-------- Materials provided

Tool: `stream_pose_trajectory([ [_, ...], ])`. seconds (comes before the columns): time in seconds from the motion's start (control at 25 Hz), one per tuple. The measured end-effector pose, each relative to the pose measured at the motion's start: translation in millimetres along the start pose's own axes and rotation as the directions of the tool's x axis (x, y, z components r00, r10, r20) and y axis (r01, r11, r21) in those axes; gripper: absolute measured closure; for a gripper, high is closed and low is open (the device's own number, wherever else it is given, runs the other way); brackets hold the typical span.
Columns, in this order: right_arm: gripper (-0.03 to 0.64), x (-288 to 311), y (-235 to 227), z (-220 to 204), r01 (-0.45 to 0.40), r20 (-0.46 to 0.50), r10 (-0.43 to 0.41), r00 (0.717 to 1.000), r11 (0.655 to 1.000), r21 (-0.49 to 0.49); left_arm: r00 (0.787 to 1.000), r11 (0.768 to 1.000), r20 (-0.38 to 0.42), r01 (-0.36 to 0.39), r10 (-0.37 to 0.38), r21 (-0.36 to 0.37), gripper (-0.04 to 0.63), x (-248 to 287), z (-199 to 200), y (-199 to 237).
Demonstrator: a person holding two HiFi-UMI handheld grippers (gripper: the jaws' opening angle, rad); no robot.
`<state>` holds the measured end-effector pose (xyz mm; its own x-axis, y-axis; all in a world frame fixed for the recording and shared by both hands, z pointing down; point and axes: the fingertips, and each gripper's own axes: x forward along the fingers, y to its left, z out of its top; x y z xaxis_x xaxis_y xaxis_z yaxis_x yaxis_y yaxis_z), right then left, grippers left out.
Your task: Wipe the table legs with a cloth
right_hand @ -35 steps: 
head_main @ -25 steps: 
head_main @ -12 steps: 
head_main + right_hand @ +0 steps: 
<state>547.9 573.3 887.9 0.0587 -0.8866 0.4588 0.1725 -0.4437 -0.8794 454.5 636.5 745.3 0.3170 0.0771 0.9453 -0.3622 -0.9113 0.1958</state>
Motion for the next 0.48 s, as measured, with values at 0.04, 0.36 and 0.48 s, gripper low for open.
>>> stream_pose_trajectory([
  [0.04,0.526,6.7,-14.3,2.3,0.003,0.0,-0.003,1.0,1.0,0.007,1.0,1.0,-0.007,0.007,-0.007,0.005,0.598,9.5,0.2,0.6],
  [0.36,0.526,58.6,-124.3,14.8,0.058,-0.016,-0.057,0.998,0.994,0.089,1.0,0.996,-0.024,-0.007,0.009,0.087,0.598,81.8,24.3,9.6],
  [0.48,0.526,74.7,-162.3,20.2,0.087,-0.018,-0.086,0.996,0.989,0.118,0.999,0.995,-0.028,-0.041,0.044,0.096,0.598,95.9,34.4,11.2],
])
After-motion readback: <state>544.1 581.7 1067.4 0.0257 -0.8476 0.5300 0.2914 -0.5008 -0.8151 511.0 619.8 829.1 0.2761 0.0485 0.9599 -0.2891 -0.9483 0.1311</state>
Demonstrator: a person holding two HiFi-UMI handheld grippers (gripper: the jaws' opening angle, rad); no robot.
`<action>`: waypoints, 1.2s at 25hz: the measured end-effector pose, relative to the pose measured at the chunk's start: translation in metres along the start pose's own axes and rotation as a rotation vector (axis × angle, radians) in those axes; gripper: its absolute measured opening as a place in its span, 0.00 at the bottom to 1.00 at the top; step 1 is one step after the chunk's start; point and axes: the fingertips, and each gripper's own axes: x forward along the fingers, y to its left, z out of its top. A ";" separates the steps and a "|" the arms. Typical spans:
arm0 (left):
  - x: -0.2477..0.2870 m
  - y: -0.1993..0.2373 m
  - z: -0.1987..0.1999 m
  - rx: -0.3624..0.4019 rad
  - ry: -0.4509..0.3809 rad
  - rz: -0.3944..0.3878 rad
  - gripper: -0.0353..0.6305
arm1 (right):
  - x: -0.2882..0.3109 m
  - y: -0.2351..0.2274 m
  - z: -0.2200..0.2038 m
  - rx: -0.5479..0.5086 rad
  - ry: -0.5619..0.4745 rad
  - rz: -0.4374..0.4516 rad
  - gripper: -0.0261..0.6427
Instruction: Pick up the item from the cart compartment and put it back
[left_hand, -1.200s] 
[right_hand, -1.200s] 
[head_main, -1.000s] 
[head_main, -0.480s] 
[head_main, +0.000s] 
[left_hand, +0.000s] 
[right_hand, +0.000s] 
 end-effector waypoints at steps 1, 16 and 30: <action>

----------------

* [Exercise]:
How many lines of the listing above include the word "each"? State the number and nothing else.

* [Result of the task]:
3